In direct comparison with the unfilled blend system (R01), all tested fillers influenced the disintegration behavior. It can be seen that both talc types led to a progressive rise of mass loss between weeks 6 and 12 of composting. Instead, the use of chalk yields a linear and very steep degradation progression during these composting tests. With a total of 28.7% mass loss after week 6 and 57.1% after week 12, both values for 1 mm plate thickness, chalk leads to a much higher, almost twofold disintegration of the blend systems compared to the unfilled blends. This is consistent with the previous statement that chalk facilitates water penetration into the bulk. Thereby, bulk erosion is promoted. The relation between sample thickness, composting time and mass loss can be the basis for predefining the disintegration behavior of PLA/PBS blend systems under industrial composting conditions using an appropriate degree of chalk loading.

Although there is no such clear dependency of disintegration rate from talc filler loading, a general trend can be seen. The progressive increase in the disintegration curve can be interpreted by the hindered water absorption during the first few weeks. In the first few weeks, the hydrophobic talc filler causes reduced water penetration into the bulk of the filled samples.

3.4. Influence of Surface Roughness

Whether the structures of the sample surfaces have an influence on polymer degradation or not, e.g., due to enzymatic or abiotic processes, was evaluated as well.
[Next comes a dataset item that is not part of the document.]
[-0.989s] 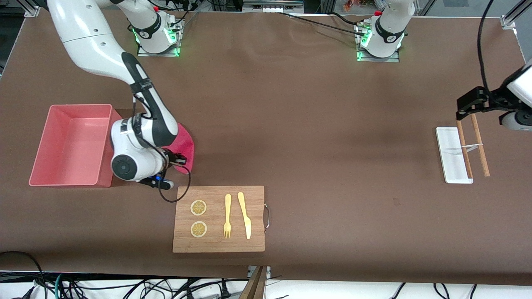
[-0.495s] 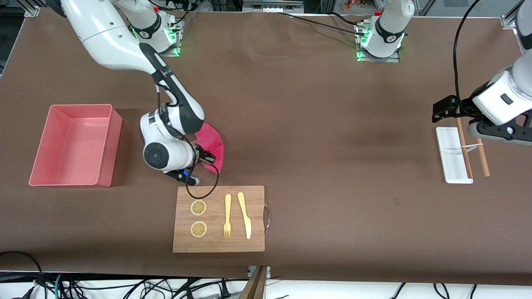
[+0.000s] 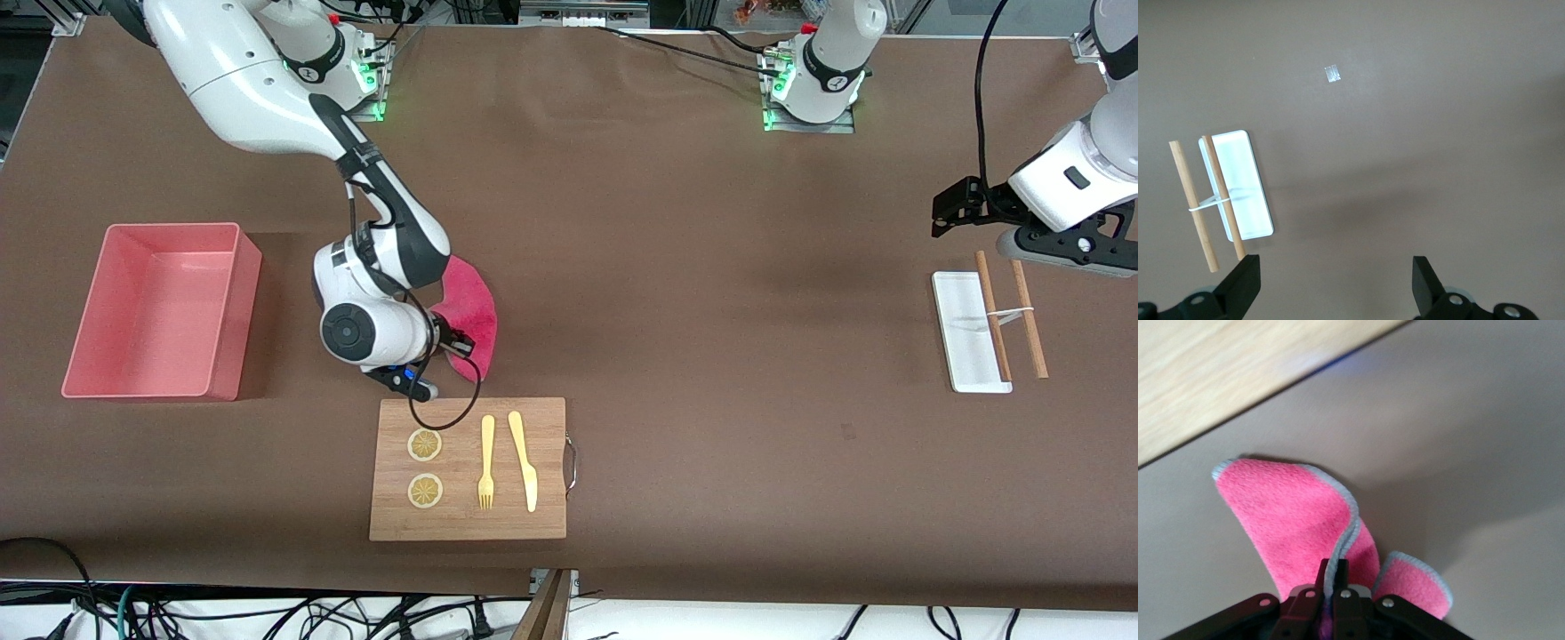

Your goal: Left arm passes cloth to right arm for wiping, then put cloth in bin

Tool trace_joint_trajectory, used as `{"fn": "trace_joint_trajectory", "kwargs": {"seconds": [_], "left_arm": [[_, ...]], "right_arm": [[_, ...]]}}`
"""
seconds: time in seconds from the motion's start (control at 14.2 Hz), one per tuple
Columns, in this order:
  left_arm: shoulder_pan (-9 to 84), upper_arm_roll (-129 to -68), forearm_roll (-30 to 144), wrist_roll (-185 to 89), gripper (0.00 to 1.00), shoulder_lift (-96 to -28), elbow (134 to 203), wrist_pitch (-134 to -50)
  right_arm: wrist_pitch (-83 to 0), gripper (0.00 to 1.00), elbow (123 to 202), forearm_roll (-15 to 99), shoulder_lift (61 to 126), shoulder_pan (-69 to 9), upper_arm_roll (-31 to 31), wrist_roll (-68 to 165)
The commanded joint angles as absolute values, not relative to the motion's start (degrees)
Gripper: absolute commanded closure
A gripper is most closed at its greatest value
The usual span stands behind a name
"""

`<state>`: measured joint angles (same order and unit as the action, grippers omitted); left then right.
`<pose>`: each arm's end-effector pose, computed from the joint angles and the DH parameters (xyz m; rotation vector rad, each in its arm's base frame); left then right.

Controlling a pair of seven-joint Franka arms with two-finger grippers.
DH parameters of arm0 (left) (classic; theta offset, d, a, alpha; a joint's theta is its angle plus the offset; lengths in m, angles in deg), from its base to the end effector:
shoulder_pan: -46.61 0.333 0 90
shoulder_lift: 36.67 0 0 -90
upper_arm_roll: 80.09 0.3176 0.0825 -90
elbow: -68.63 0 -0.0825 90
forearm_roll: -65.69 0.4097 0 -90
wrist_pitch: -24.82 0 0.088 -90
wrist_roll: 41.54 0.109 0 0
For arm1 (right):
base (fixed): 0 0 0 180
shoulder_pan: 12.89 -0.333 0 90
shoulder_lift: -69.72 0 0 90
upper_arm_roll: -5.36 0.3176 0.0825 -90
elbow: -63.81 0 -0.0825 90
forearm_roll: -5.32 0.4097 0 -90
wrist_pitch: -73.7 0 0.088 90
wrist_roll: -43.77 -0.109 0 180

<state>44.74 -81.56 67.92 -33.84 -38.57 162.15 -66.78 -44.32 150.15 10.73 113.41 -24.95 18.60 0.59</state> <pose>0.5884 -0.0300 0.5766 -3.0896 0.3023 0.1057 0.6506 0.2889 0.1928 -2.9522 0.6164 0.4498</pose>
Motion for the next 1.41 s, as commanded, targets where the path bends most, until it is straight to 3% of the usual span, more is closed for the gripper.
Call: {"fn": "trace_joint_trajectory", "kwargs": {"seconds": [0.0,0.57,1.13,1.34], "left_arm": [[44.85,-80.63,69.04,-33.01,0.0,-39.39,159.25,-66.5],[46.26,-80.97,68.94,-33.02,0.0,-39.65,159.25,-65.71],[46.26,-80.97,68.94,-32.93,0.0,-39.57,159.25,-65.62],[46.26,-80.97,68.94,-32.93,0.0,-39.57,159.25,-65.27]], "right_arm": [[-39.6,1.0,148.97,10.42,113.5,-20.73,18.9,7.62],[-27.56,1.0,149.33,8.57,110.6,-18.78,8.45,26.08],[-16.14,1.0,148.53,8.57,100.58,-18.34,6.33,29.6],[-7.99,1.0,141.71,7.08,98.99,-17.55,3.44,36.89]]}}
Therefore, specimens were abraded (in two different grades) or smoothed and the disintegration rate after 12 weeks of composting under industrial conditions was determined. Figure 10 gives an overview of the degree of disintegration of specimens with different surface roughnesses. Even though a slight increase in degree of disintegration with increasing roughness is visible for the reference material (R01), no clear trend can be seen for any of the other samples. Hence, the roughness of the sample surface does not seem to have a decisive influence of the decomposition rate. This is another hint to the prevailing bulk erosion mechanism for the polymers and test conditions under consideration.

4. Conclusions

In summary, our analyses of disintegration experiments of PLA/PBS blends indicate that the degradation process of all the materials tested proceeds in the bulk of the specimens. Additionally, it can be concluded that the use of the mineral fillers—chalk and talc—significantly influences the disintegration behavior under industrial composting conditions. Based on these findings, a targeted control of the disintegration rate can generally be regarded as possible. Ultimately, it seems possible to come to predictions of disintegration times with a dependence on sample thickness, polymer composition, filler type and loading. However, it is necessary to evaluate this assumption in systematic follow-up studies to evaluate and consolidate the discussed results. This work provides a first small contribution to this theory.